- WHAT IS EXPECTED -
No pictures go into the copy. Write out every line below exactly.

*** DATA SUPPLIED

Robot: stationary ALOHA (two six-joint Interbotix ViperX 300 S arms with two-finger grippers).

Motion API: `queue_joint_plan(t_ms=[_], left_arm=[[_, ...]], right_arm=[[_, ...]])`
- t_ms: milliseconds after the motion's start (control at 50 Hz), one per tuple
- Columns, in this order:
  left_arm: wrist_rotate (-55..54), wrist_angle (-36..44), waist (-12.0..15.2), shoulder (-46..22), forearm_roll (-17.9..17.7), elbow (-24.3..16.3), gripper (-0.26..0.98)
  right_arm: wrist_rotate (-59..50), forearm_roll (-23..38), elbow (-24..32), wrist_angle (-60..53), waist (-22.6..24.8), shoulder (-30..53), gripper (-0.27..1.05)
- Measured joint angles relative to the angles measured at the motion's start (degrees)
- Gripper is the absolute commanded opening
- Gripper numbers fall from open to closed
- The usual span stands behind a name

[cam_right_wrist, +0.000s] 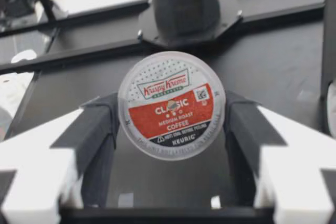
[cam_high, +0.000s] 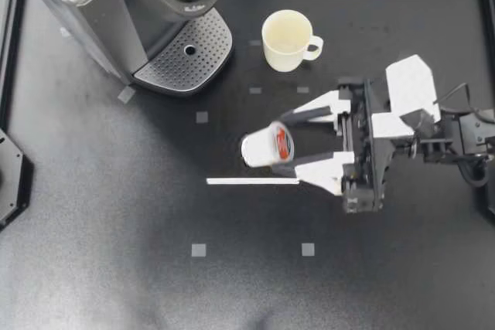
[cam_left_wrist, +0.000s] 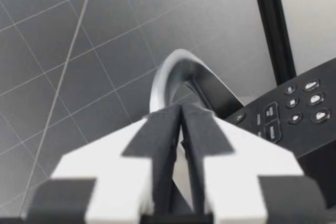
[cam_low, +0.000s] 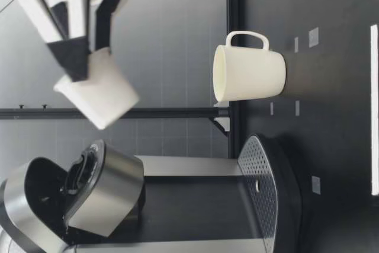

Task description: Place the coffee capsule inside the capsule container, then place the cup onto the center of the cup tray.

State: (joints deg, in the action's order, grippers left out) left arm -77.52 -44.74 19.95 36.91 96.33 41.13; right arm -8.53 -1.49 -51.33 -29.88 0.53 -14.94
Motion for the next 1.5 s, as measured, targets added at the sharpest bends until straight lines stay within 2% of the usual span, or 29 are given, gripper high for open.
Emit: queue_joint_plan(t_ms=[160, 280, 460, 600, 820, 980, 1500], left_arm=[[-1.5, 1.2, 0.3, 0.3, -0.2, 0.0, 0.19], [-3.5, 6.7, 1.4, 1.5, -0.2, 0.0, 0.19], [-6.7, 16.4, 1.8, 6.1, -0.2, 0.0, 0.19], [-7.3, 19.2, 1.8, 9.1, -0.2, 0.6, 0.19], [-8.0, 19.4, 1.8, 9.8, -0.2, 2.0, 0.19], [-7.9, 19.3, 1.8, 9.8, -0.2, 2.1, 0.19], [-7.9, 19.0, 1.8, 9.8, -0.1, 2.5, 0.19]], right_arm=[[0.5, 0.4, 1.4, -1.2, -2.7, -1.1, 0.55], [2.8, 0.9, 3.8, -0.5, -6.1, -2.1, 0.55], [9.3, 0.9, 10.7, 7.5, -11.9, -2.5, 0.55], [15.3, 1.0, 17.6, 16.1, -15.0, -1.8, 0.55], [18.9, 1.0, 24.8, 23.6, -17.3, 1.6, 0.55], [19.0, 1.2, 27.5, 26.9, -18.7, 3.8, 0.55], [19.1, 2.5, 32.0, 28.7, -19.8, 9.4, 0.55]])
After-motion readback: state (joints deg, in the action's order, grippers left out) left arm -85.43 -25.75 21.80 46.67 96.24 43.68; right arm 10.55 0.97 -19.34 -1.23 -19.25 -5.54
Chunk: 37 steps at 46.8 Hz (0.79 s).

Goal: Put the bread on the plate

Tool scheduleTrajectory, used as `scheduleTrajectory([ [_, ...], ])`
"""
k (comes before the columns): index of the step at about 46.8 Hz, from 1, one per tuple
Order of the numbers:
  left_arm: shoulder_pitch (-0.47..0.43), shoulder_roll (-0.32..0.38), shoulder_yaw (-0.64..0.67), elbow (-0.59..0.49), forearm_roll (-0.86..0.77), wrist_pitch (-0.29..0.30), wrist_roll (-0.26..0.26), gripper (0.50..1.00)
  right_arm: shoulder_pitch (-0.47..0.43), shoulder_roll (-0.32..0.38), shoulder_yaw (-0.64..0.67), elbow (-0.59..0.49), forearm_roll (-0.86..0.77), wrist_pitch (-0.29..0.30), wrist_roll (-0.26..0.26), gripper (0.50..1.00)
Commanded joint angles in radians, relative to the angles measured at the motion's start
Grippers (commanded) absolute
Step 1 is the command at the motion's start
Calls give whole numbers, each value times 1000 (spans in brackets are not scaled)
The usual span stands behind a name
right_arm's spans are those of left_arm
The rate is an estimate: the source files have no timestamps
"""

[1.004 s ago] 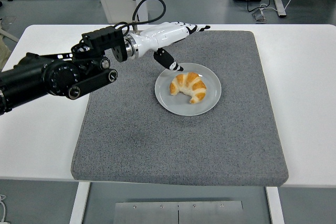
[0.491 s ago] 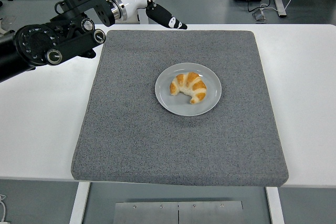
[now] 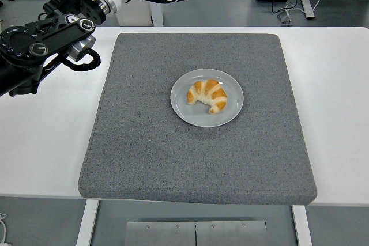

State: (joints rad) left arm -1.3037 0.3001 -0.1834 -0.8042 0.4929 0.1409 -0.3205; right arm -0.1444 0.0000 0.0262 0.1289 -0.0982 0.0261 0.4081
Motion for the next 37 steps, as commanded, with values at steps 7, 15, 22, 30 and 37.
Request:
scheduleTrajectory([
  [7, 60, -45, -45, 105, -115, -26, 9, 963, 0, 0, 0, 0, 0, 0, 0, 1000],
  [15, 106, -78, -90, 177, -226, -72, 17, 965, 0, 0, 0, 0, 0, 0, 0, 1000],
  [22, 124, -105, -137, 253, -258, -142, 23, 965, 0, 0, 0, 0, 0, 0, 0, 1000],
  [30, 146, -163, -220, 365, -312, -224, 27, 965, 0, 0, 0, 0, 0, 0, 0, 1000],
  [37, 181, -180, -249, 393, -347, -265, 27, 966, 0, 0, 0, 0, 0, 0, 0, 1000],
])
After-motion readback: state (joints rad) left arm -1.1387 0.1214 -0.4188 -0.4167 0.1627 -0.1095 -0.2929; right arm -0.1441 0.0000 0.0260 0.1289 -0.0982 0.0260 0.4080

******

- RESPONSE -
Robot: stationary ALOHA (two six-joint Interbotix ViperX 300 S arms with two-finger grippers).

Motion API: `queue_joint_plan(t_ms=[_], left_arm=[[_, ...]], right_arm=[[_, ...]])`
- t_ms: milliseconds after the motion's start (control at 50 Hz), one per tuple
- Columns, in this order:
  left_arm: wrist_rotate (-55..54), wrist_angle (-36..44), waist (-12.0..15.2), shoulder (-46..22), forearm_roll (-17.9..17.7), elbow (-24.3..16.3), gripper (-0.26..0.98)
  right_arm: wrist_rotate (-59..50), forearm_roll (-23..38), elbow (-24..32), wrist_angle (-60..53), waist (-22.6..24.8), shoulder (-30..53), gripper (-0.27..1.05)
- Measured joint angles relative to the angles measured at the motion's start (degrees)
- Gripper is the absolute commanded opening
- Gripper numbers fall from open to closed
- The usual span stands behind a name

[cam_right_wrist, +0.000s] 
[cam_high, +0.000s] 
[cam_left_wrist, +0.000s] 
[cam_low, +0.000s] 

Task description: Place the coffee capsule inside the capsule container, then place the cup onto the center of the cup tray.

State: (joints deg, in the action's order, grippers left out) left arm -77.52 -44.74 19.95 36.91 96.33 41.13; right arm -8.53 -1.49 -51.33 -29.88 0.53 -14.94
Motion for the next 1.5 s, as measured, targets added at the sharpest bends until straight lines stay within 2% of the usual span, or 29 are given, gripper high for open.
Emit: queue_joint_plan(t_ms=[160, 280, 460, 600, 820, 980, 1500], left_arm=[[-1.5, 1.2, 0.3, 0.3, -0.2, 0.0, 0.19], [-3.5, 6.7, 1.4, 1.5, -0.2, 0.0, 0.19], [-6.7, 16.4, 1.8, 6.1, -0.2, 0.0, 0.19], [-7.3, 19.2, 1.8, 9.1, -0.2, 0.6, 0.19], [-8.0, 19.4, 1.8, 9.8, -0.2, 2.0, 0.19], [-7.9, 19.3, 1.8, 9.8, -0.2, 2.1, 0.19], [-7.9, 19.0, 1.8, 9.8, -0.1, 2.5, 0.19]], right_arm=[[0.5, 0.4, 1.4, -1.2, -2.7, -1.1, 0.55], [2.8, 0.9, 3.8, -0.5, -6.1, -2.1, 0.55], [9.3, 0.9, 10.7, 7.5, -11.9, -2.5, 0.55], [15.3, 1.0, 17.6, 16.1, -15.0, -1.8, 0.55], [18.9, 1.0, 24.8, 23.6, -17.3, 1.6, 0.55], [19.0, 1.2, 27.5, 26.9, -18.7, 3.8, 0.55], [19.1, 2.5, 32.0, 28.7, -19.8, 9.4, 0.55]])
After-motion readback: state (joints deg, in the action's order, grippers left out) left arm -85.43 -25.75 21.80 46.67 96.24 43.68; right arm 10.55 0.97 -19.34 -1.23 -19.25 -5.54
Chunk: 37 steps at 46.8 Hz (0.79 s).

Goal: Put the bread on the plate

Tool scheduleTrajectory, used as `scheduleTrajectory([ [_, ...], ])`
"""
k (comes before the columns): index of the step at about 46.8 Hz, from 1, one per tuple
Order of the numbers:
  left_arm: shoulder_pitch (-0.47..0.43), shoulder_roll (-0.32..0.38), shoulder_yaw (-0.64..0.67), elbow (-0.59..0.49), forearm_roll (-0.86..0.77), wrist_pitch (-0.29..0.30), wrist_roll (-0.26..0.26), gripper (0.50..1.00)
  right_arm: shoulder_pitch (-0.47..0.43), shoulder_roll (-0.32..0.38), shoulder_yaw (-0.64..0.67), elbow (-0.59..0.49), forearm_roll (-0.86..0.77), wrist_pitch (-0.29..0.30), wrist_roll (-0.26..0.26), gripper (0.50..1.00)
Commanded joint angles in radians, relative to the angles measured at the motion's start
Grippers (commanded) absolute
Step 1 is the command at the motion's start
Calls give whole numbers, each value times 1000 (spans in brackets are not scaled)
The usual span stands behind a name
right_arm's spans are those of left_arm
The rate is an estimate: the source files have no timestamps
"""

[1.004 s ago] 
[0.491 s ago] 
[now] 

State: (joints rad) left arm -1.3037 0.3001 -0.1834 -0.8042 0.4929 0.1409 -0.3205; right arm -0.1444 0.0000 0.0262 0.1289 -0.0982 0.0261 0.4081
Motion for the next 37 steps, as commanded, with values at steps 7, 15, 22, 30 and 37.
Request:
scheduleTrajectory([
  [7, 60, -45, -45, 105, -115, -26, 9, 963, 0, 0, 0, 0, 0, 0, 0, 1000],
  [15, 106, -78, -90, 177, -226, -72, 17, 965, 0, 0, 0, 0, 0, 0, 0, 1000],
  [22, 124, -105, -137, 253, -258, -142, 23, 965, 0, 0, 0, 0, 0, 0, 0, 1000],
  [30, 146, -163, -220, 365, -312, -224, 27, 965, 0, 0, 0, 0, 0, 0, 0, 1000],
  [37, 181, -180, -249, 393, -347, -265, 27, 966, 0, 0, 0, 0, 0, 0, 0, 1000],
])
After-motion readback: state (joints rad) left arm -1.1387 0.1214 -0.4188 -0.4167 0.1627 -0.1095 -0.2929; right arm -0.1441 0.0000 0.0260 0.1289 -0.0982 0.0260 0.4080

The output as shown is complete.